### WORK ITEM:
Copy nothing but the lines below running from the line containing "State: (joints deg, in" through the line containing "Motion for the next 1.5", both end lines included.

### EXCERPTED RECORDS:

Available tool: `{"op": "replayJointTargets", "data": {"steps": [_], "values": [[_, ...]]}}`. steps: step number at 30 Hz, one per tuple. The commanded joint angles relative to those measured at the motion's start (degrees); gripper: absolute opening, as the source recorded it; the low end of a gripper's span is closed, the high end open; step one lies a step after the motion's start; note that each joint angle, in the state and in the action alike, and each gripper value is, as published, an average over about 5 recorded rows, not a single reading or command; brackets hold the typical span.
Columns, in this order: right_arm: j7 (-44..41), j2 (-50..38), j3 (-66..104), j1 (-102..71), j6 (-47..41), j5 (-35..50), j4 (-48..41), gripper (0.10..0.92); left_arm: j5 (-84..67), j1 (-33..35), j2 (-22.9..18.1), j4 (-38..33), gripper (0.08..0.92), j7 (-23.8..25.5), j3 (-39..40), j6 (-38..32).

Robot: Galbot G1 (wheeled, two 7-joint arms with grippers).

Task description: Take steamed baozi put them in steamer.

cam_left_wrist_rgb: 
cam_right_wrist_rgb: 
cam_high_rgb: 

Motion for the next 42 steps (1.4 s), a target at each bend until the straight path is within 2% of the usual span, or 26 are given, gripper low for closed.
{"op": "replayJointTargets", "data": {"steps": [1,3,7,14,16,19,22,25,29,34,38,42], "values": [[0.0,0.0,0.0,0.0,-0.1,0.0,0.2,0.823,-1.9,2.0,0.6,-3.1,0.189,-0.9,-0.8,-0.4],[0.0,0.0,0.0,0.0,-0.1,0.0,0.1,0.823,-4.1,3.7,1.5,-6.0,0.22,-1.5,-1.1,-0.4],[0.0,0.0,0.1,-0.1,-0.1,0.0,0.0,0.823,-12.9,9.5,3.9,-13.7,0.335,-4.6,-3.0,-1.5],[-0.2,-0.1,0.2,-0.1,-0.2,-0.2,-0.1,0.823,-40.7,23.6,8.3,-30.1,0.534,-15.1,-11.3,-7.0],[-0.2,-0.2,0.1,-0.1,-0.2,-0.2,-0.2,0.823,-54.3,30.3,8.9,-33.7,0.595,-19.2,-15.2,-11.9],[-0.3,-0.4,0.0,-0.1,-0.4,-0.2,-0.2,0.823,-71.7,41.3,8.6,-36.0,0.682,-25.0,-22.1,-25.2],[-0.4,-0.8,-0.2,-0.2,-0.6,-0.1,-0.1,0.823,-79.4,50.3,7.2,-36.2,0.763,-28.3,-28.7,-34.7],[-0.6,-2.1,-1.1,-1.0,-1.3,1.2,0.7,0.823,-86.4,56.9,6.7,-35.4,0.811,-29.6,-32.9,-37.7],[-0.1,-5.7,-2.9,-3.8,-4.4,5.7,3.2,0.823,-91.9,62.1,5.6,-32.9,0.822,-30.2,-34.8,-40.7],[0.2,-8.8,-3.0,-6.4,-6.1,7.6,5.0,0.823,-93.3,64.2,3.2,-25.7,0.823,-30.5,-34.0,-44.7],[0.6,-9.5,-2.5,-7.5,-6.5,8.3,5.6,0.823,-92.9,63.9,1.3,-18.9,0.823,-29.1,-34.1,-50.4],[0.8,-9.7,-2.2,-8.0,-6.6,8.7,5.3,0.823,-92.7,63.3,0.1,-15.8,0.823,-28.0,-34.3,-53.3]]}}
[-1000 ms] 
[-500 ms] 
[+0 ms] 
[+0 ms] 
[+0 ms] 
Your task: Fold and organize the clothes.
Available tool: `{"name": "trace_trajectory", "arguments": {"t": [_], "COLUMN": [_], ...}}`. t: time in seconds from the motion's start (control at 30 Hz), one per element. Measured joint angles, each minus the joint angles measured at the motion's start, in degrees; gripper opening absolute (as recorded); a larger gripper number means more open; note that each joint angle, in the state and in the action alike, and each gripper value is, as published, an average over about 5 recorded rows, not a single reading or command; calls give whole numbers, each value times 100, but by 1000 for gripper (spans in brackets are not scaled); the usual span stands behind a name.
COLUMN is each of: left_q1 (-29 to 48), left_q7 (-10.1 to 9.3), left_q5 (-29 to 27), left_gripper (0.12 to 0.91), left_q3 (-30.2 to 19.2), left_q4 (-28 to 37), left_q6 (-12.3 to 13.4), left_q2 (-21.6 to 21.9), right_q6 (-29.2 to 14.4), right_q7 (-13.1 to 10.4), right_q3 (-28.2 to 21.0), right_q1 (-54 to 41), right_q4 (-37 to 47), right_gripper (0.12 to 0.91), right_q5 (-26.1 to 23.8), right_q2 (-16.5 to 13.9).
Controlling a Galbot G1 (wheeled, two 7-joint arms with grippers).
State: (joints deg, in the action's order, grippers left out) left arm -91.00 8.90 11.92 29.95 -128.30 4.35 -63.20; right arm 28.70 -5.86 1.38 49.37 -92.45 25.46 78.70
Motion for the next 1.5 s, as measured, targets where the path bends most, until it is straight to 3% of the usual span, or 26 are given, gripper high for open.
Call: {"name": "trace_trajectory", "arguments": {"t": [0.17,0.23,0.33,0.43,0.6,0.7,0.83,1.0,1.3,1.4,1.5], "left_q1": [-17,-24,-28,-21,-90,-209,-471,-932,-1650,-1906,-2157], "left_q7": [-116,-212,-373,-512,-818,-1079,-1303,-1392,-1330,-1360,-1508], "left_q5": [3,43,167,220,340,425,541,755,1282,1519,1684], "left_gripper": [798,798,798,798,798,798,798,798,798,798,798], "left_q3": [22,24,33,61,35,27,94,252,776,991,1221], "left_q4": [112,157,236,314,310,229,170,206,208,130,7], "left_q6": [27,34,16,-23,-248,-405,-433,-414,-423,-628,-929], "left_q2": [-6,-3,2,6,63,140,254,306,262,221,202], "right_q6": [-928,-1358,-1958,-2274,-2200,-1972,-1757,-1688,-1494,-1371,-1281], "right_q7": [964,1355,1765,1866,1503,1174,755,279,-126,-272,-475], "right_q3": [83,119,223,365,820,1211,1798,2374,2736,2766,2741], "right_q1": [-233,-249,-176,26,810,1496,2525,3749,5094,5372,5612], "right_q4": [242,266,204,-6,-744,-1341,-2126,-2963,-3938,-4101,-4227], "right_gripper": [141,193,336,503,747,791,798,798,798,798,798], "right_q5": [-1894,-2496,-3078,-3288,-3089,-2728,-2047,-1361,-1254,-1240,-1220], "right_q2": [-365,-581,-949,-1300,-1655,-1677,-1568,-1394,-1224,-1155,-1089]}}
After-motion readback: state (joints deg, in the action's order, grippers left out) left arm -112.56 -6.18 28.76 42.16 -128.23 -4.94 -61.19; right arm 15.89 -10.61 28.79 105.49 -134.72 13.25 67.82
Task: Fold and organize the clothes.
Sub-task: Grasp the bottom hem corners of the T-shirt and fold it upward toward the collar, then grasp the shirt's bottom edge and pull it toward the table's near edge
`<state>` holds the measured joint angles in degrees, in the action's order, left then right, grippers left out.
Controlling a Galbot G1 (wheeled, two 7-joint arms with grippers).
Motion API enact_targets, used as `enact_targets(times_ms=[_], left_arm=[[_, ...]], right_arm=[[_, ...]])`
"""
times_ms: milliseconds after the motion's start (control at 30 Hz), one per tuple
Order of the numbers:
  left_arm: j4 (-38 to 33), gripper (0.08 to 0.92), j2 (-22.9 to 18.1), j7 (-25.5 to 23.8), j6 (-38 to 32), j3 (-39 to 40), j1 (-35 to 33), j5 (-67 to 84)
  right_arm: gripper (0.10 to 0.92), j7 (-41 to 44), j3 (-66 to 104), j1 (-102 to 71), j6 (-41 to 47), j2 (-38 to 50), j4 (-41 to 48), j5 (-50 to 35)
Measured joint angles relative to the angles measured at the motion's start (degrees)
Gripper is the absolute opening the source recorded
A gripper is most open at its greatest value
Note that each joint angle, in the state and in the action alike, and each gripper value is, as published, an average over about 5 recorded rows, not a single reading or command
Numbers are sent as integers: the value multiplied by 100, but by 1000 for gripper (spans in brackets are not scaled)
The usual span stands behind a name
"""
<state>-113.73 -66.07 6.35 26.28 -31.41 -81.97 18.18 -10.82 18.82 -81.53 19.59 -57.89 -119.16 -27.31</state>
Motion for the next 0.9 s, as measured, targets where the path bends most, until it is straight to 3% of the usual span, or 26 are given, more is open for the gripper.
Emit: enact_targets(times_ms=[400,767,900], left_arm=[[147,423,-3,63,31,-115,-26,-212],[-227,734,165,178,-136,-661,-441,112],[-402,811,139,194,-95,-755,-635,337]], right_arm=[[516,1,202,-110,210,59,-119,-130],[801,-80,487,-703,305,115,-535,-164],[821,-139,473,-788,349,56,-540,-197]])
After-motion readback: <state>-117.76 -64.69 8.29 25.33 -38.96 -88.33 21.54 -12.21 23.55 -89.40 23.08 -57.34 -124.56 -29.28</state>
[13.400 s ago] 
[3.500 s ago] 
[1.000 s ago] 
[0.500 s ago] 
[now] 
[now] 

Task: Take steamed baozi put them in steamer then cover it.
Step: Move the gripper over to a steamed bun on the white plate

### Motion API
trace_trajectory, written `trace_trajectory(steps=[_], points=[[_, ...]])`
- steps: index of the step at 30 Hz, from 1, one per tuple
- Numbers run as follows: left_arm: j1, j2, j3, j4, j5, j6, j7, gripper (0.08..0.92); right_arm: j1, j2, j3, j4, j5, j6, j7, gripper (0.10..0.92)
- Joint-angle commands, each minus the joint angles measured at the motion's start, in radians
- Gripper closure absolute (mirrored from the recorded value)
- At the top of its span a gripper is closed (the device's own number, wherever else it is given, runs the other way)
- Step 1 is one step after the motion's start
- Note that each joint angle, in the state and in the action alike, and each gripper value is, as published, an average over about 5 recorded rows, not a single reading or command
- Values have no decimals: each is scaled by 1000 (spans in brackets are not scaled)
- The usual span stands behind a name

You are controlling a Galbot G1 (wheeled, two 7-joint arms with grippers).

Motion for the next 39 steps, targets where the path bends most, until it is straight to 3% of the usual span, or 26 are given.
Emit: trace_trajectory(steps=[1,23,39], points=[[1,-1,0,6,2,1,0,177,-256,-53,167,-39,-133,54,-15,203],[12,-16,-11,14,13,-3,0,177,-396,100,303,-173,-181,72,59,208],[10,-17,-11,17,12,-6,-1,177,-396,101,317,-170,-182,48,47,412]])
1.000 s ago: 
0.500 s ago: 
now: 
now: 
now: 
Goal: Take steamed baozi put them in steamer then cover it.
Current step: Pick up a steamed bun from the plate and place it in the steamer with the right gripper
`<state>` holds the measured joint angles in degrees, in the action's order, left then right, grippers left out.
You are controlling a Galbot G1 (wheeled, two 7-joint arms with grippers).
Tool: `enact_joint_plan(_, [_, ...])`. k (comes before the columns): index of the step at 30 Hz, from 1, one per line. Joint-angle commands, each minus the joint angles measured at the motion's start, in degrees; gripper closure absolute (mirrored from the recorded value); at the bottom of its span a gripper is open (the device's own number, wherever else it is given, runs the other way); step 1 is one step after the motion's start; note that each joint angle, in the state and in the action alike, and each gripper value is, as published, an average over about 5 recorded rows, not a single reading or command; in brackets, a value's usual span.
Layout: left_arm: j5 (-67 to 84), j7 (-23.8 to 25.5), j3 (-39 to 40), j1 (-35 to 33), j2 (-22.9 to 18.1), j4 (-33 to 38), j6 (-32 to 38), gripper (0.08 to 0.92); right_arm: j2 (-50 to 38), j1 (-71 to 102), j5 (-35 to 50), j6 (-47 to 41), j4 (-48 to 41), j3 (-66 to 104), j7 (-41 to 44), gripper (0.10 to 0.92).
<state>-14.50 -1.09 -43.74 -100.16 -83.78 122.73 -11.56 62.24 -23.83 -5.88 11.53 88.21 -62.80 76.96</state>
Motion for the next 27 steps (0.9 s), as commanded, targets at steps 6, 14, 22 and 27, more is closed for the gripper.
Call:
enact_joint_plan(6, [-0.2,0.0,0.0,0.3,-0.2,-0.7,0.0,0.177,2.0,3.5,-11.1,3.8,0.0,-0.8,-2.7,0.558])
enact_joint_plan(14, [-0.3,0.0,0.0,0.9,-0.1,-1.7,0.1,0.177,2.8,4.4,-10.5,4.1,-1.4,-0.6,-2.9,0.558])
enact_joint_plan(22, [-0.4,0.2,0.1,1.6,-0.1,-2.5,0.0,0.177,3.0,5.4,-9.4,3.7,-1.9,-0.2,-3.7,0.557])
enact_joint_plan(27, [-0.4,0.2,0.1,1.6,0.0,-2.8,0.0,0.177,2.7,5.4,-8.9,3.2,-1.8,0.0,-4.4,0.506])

### EXERCISE RESULT:
State: (joints deg, in the action's order, grippers left out) left arm -91.00 8.90 11.92 29.95 -128.30 4.35 -63.20; right arm 28.70 -5.86 1.38 49.37 -92.45 25.46 78.70
Motion for the next 1.5 s, as measured, targets where the path bends most, until it is straight to 3% of the usual span, or 26 are given, gripper high for open.

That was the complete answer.